Show each line of the records in which the word "pixel" occurs.

[Start of Attachment]

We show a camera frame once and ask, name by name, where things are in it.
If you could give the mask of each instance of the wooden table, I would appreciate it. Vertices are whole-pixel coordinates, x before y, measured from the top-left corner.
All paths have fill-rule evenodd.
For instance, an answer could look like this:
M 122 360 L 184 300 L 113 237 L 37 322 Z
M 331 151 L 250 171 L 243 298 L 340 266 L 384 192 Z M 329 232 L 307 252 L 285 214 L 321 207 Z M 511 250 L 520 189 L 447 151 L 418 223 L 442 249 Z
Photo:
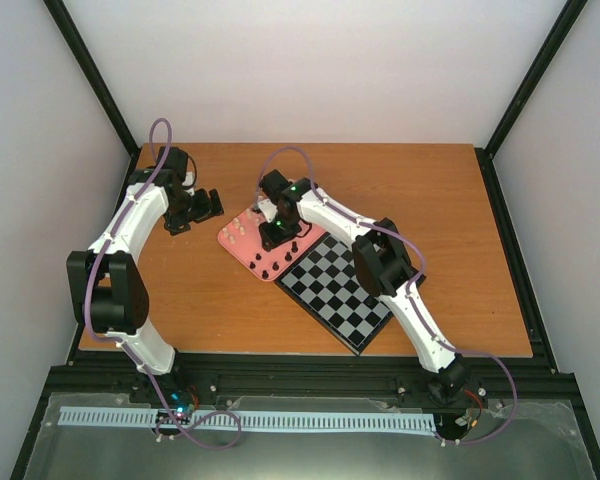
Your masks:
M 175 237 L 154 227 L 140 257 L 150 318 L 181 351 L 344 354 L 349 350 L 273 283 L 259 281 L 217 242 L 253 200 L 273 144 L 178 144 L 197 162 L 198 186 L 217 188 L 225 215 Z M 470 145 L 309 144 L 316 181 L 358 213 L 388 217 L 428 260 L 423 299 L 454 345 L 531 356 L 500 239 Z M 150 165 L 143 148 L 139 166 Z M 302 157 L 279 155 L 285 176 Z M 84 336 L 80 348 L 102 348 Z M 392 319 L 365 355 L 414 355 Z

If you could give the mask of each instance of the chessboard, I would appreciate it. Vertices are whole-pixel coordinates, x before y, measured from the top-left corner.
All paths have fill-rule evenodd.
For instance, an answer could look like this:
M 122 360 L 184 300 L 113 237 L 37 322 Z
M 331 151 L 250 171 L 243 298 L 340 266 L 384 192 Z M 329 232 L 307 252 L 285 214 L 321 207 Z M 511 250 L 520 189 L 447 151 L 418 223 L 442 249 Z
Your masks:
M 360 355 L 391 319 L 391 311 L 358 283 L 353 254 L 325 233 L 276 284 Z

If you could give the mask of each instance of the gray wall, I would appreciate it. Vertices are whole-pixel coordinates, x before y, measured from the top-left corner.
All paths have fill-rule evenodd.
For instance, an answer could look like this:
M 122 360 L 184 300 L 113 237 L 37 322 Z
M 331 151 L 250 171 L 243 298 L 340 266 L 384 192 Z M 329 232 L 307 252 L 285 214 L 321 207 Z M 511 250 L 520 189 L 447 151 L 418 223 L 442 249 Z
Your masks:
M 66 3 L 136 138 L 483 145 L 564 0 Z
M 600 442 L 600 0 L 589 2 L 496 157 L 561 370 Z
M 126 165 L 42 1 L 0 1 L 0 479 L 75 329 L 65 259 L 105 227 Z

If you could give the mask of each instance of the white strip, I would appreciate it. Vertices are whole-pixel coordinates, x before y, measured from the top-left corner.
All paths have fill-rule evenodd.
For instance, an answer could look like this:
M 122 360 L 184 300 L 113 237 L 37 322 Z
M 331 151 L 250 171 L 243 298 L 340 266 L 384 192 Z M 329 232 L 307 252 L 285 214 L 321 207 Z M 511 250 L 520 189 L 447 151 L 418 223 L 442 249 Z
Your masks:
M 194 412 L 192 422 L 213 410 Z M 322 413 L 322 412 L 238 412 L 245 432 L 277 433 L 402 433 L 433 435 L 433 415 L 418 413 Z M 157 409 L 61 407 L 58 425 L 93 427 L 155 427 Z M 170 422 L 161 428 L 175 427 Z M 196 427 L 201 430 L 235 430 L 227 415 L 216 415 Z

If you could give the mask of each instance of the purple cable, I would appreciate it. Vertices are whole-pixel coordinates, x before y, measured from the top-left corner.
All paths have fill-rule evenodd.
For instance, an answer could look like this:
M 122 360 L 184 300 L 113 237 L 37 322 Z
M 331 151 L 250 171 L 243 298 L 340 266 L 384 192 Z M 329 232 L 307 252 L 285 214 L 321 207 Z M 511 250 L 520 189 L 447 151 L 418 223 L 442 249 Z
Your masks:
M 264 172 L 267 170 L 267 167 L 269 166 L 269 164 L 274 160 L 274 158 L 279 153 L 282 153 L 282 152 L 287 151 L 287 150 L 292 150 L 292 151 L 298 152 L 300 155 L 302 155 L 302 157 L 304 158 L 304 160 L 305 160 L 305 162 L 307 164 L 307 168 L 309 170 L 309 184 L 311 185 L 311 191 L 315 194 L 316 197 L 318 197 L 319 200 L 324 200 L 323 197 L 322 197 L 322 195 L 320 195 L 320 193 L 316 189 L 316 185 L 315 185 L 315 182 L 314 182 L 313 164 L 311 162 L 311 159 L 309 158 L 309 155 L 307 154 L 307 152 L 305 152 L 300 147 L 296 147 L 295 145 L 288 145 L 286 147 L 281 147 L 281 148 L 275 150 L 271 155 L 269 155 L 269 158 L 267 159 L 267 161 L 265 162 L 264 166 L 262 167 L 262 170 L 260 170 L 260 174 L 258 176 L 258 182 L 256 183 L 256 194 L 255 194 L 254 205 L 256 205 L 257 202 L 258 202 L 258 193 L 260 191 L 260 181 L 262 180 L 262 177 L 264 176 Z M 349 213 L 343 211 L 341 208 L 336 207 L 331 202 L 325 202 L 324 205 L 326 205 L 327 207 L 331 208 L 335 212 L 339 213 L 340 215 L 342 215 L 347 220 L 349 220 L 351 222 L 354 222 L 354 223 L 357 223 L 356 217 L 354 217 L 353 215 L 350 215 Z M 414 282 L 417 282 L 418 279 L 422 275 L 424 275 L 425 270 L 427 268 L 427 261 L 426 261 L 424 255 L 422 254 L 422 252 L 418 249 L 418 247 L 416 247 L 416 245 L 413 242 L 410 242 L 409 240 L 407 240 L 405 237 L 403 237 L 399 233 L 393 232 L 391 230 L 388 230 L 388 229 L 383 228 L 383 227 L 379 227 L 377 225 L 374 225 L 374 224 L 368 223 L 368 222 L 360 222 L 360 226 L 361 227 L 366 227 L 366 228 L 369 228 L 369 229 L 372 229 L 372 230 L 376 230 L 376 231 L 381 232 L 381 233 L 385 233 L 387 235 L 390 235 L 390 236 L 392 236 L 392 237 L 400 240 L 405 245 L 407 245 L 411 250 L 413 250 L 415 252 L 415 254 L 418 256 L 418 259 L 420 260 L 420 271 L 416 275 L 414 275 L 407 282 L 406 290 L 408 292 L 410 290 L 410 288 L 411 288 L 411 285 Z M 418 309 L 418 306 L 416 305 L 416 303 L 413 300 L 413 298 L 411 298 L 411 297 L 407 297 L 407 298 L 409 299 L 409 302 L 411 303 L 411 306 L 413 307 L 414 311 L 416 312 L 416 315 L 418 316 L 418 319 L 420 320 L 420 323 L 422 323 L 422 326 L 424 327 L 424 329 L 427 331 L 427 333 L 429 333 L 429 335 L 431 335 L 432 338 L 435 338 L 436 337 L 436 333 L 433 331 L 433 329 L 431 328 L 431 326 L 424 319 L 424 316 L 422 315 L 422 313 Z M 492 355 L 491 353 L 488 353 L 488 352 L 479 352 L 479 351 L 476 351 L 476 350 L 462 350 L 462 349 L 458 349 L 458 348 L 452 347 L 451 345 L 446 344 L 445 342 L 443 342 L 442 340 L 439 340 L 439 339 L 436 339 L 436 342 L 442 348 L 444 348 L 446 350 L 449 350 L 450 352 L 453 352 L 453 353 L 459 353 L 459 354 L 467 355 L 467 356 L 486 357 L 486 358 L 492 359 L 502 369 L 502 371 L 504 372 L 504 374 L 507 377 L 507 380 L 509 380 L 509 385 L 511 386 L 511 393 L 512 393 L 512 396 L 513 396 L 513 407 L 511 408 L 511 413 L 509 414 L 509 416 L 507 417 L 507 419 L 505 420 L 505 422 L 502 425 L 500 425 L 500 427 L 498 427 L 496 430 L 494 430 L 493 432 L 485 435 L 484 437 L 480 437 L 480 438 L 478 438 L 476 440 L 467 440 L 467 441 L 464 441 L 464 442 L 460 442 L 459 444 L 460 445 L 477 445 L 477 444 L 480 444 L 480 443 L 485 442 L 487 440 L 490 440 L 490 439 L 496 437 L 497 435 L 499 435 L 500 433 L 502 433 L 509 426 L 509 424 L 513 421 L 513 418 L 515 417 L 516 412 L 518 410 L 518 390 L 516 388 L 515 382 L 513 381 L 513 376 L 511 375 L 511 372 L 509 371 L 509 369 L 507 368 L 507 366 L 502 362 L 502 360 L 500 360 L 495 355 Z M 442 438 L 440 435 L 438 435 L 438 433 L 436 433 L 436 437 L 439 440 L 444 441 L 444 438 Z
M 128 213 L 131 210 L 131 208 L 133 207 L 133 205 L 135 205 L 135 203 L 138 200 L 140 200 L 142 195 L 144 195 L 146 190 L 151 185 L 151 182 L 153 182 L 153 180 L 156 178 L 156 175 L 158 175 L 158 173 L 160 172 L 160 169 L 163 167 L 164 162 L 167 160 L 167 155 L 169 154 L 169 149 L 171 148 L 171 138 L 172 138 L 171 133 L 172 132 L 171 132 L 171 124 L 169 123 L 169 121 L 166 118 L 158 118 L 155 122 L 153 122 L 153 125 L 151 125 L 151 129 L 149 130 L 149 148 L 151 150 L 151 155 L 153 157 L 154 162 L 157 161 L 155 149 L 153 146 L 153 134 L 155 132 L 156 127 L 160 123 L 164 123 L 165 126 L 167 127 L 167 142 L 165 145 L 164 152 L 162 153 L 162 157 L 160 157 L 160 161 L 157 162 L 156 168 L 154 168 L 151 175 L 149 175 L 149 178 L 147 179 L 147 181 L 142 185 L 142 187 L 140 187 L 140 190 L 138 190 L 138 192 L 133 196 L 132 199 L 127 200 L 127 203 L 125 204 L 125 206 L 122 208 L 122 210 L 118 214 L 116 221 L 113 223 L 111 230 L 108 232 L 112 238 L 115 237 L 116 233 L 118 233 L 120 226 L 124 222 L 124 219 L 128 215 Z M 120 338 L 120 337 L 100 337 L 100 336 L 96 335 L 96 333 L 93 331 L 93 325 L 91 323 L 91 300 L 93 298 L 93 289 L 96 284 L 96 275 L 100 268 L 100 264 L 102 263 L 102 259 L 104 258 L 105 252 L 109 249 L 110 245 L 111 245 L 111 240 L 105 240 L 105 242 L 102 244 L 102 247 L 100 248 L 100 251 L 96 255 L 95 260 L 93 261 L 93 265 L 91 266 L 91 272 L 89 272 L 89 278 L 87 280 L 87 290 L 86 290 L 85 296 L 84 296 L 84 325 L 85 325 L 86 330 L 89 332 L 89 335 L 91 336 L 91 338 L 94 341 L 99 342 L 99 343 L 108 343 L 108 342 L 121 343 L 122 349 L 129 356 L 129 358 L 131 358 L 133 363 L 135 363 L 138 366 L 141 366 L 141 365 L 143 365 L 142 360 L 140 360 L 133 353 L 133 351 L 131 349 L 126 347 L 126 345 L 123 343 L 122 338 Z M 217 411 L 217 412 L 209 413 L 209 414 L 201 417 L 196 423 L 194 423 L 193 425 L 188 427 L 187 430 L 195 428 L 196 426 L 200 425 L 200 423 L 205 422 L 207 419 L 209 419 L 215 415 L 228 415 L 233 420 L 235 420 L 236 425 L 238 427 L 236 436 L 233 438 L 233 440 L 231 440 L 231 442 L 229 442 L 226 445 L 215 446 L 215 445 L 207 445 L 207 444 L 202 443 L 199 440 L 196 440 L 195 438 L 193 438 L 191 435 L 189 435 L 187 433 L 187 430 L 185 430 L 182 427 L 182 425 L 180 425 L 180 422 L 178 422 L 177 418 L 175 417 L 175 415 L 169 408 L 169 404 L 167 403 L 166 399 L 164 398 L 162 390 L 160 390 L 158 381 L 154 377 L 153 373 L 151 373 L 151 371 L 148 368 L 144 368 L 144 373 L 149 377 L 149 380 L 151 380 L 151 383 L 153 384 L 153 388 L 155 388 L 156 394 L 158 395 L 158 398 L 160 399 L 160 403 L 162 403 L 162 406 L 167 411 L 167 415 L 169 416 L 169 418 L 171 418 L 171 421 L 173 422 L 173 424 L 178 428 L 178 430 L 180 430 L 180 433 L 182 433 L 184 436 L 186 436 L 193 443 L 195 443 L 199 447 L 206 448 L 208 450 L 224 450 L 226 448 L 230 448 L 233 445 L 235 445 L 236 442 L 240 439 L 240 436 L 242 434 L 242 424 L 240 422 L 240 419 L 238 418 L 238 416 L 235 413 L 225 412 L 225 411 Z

[End of Attachment]

*Solution below*
If you could give the mask of each instance of the wooden table, I would appreciate it. Vertices are whole-pixel coordinates, x before y, measured from the top-left corner.
If you could give the mask of each instance of the chessboard, I would appreciate it. Vertices are whole-pixel coordinates, x before y, measured from the top-left corner.
If you could give the mask of each instance of the gray wall, I would appreciate it. Vertices are whole-pixel coordinates, x before y, measured from the top-left corner.
If you could give the mask of each instance of the white strip, I would appreciate it. Vertices are whole-pixel coordinates, x before y, measured from the top-left corner.
If you could give the mask of each instance of the purple cable, I would appreciate it. Vertices are whole-pixel coordinates, x before y, measured from the top-left corner.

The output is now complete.